Une hyperéosinophilie justifie également un examen parasitologique des selles à la recherche d’ascaris ou de tænia, plus rare.
L’intolérance au lactose se manifeste par des douleurs abdominales accompagnées de ballonnement, flatulence, émission de gaz et de selles acides. Les troubles surviennent après consommation de lait alors que les fromages, yaourts ou petits suisses sont bien tolérés. Le test respiratoire au lactose peut aider, mais c’est surtout l’efficacité de l’éviction du lactose qui confirmera le diagnostic.
Une altération de l’état général, un amaigrissement et/ou un retard de croissance, un retard pubertaire, une diarrhée parfois sanglante, des manifestations articulaires ou cutanées, sont évocatrices de maladie de Crohn ou rectocolite hémorragique. La découverte d’une anémie microcytaire, d’un syndrome inflammatoire, d’un épaississement des parois intestinales à l’échographie évoque ces pathologies et précède une exploration endoscopique.
Une diarrhée chronique avec retard de croissance évoque une maladie cœliaque. Le diagnostic sera fait par le dosage des anticorps anti-transglutaminases avec dosage des IgA totales, puis confirmé par la biopsie intestinale montrant une atrophie villositaire.
(4) Les DAR de cause extra-digestive
Les causes urologiques sont évoquées en cas de douleurs au niveau des flancs ou des fosses lombaires, déclenchées par la miction, de dysurie, ou d’infections urinaires. L’échographie abdominale recherche un syndrome de la jonction pyélo-urétérale, une hydronéphrose, une lithiase.
Les causes gynécologiques sont à évoquer chez l’adolescente en cas de douleurs hypogastriques, rythmées par les cycles. L’échographie cherche un hématocolpos, un kyste ovarien.
Une pathologie rachidienne peut s’accompagner de douleurs d’irradiation abdominale. La raideur du rachis ou une scoliose douloureuse, suggèrera cette piste qui sera confirmée par l’imagerie (IRM).
La migraine abdominale est évoquée en cas d’association à des céphalées, de troubles visuels et/ou d’antécédent de migraine dans la famille. L’imagerie cérébrale élimine une tumeur surtout s’il existe des vomissements associés, et l’efficacité du traitement antimigraineux confirme le diagnostic. En cas de crises douloureuses paroxystiques suivies de somnolence, une épilepsie peut être recherchée à l’EEG.

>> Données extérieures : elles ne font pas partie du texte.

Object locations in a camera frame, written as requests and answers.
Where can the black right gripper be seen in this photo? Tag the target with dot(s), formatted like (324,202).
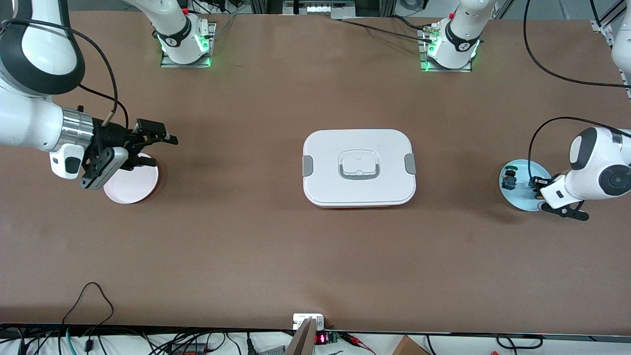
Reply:
(112,134)

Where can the pink round plate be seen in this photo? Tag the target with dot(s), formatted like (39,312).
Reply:
(133,185)

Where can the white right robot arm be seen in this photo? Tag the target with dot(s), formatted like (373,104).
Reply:
(34,118)

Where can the red clip leads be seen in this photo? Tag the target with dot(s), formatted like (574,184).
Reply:
(360,341)

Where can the white lidded lunch box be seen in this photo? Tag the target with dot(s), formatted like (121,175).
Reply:
(359,167)

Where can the red digit display module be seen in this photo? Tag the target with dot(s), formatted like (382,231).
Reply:
(323,338)

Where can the aluminium frame bracket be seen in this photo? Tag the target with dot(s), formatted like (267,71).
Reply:
(604,24)

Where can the brown cardboard box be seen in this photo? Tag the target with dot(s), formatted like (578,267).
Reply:
(409,346)

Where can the blue and black switch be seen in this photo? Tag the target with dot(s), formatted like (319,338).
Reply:
(509,180)

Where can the light blue round plate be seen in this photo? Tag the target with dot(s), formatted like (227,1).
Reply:
(520,195)

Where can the white socket box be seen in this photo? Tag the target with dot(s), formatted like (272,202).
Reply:
(305,319)

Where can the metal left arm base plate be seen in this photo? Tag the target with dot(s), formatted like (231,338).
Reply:
(426,66)

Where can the grey aluminium profile bar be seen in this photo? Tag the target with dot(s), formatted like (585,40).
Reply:
(301,340)

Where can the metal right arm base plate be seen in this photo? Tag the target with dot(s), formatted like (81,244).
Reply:
(167,63)

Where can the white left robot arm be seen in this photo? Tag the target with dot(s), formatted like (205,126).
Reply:
(601,172)

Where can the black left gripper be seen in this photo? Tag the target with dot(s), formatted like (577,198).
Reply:
(534,183)

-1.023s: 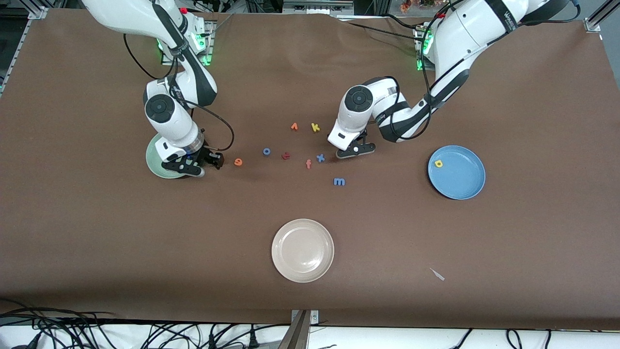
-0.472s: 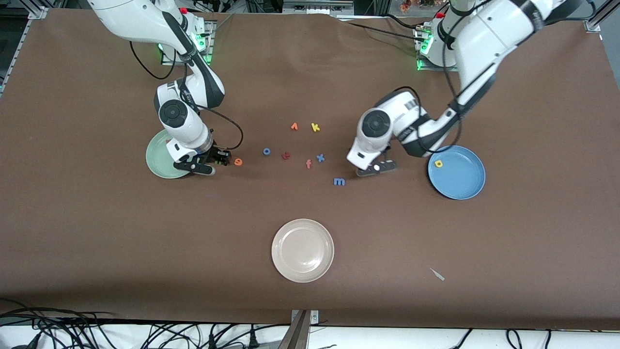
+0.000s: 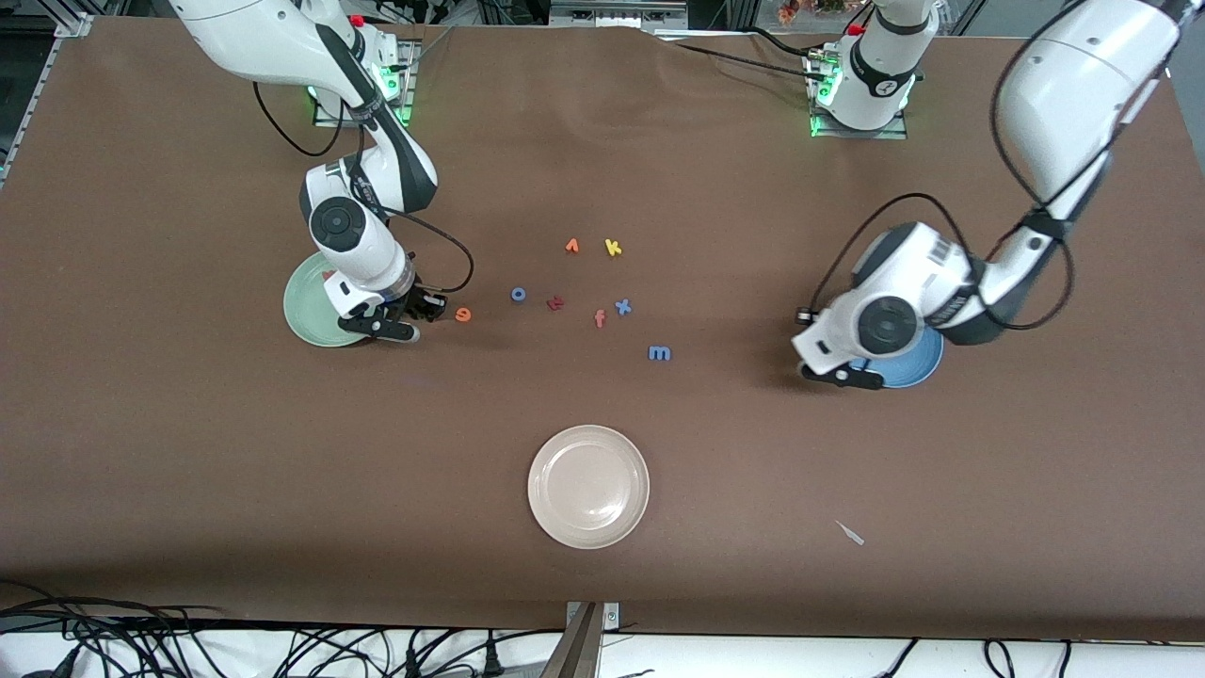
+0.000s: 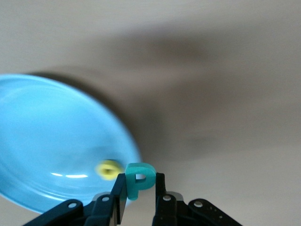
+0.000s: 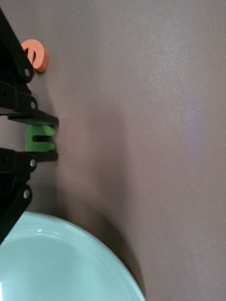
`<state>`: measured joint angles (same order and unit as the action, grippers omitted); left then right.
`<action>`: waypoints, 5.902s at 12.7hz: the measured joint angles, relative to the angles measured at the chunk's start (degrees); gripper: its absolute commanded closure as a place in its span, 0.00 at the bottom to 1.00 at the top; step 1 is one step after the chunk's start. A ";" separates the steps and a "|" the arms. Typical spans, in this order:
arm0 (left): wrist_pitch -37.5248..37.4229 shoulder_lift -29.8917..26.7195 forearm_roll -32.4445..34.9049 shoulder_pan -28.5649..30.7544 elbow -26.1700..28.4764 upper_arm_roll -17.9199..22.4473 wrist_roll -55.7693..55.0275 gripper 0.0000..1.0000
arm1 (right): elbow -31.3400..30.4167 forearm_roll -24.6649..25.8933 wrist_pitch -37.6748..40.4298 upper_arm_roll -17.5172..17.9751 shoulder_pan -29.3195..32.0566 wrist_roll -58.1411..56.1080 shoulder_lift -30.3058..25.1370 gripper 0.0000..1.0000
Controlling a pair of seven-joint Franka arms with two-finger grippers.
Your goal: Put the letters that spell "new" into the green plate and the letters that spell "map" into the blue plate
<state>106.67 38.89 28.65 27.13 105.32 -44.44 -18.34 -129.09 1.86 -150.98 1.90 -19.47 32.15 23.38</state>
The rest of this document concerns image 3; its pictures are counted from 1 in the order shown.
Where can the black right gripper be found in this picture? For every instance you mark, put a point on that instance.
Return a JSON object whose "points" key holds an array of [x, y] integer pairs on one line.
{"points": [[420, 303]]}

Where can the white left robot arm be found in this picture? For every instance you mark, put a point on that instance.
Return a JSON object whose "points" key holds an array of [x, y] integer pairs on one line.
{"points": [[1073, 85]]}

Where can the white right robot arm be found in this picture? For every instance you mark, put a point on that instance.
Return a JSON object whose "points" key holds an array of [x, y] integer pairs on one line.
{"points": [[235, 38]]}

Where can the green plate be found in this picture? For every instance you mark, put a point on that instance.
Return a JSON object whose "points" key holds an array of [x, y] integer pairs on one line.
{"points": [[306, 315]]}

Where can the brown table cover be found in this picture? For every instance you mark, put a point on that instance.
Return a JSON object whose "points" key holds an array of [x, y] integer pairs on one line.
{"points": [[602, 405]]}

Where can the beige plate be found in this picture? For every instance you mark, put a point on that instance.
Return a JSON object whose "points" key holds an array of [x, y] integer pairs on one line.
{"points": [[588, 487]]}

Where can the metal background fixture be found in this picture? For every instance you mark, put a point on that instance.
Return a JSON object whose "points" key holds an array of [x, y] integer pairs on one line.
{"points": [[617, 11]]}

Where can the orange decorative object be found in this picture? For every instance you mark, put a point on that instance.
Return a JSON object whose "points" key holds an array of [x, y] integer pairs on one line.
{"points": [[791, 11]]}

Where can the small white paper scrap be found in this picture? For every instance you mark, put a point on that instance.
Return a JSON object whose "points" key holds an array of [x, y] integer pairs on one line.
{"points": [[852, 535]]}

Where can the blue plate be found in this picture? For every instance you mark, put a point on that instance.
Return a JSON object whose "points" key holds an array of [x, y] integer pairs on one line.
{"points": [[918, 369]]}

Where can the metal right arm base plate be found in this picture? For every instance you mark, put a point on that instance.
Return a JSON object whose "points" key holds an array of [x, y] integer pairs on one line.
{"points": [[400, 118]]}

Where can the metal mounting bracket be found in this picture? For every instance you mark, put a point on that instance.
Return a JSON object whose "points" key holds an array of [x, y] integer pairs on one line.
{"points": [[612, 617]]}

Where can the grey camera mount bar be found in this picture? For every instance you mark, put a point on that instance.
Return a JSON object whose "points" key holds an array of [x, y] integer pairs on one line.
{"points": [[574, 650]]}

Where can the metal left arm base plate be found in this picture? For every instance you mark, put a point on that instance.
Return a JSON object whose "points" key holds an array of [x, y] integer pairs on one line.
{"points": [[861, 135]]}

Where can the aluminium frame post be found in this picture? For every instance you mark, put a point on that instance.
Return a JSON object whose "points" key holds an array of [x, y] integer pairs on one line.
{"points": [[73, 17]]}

Le contexte ethnique, la présence de fièvre et de signes articulaires, peut suggérer une maladie périodique. Une drépanocytose sera évoquée en cas d’hémolyse chez un enfant de race noire. Un saturnisme sera recherché en cas d’anémie, d’habitat insalubre.
(5) Les arguments en faveur de douleurs abdominales fonctionnelles sont : l’absence de critères d’organicité ou de signes orientant vers une pathologie digestive ou extra-digestive ; les caractéristiques des DAR : localisation péri-ombilicale, sans
irradiation, intensité variable, uniquement diurne, évoluant depuis de nombreux mois, influencées par des facteurs extérieurs de stress ; l’existence de perturbations dans l’environnement familial (séparation, divorce, maladie, décès), scolaire (changement d’école, tension avec un enseignant, pression pour un rendement) ; le caractère de l’enfant : émotif, anxieux, perfectionniste ; des symptômes associés : insomnie, terreurs nocturnes, énurésie. Une évaluation psychologique peut être utile.
(6) Une satiété précoce, avec sensation de plénitude gastrique, parfois éructations et hoquet, suggèrent une dyspepsie non ulcéreuse, pathologie fonctionnelle.
(7) Les troubles fonctionnels intestinaux, ou colon irritable, sont fréquents. Ils se manifestent par des douleurs abdominales permanentes ou récidivantes, calmées par la défécation ; une alternance de constipation et de diarrhée ; un ballonnement abdominal.
Références
Boyle JT. Abdominal pain. In: Walker WA, Durie PR, Hamilton JR, Wallker-Smith JA, Watkins JB, editors. Pediatric gastrointestinal disease. 2nd edition, volume I. Saint Louis, Mosby Company, 1996:205-26.
Turck D. Douleurs abdominales chroniques de l’enfant. Rev Prat 1998;48:369-75.
American Academy of Pediatrics, Subcommittee on Chronic Abdominal Pain. Chronic Abdominal Pain in Children - Technical Report. Pediatrics 2005;115:e370-81.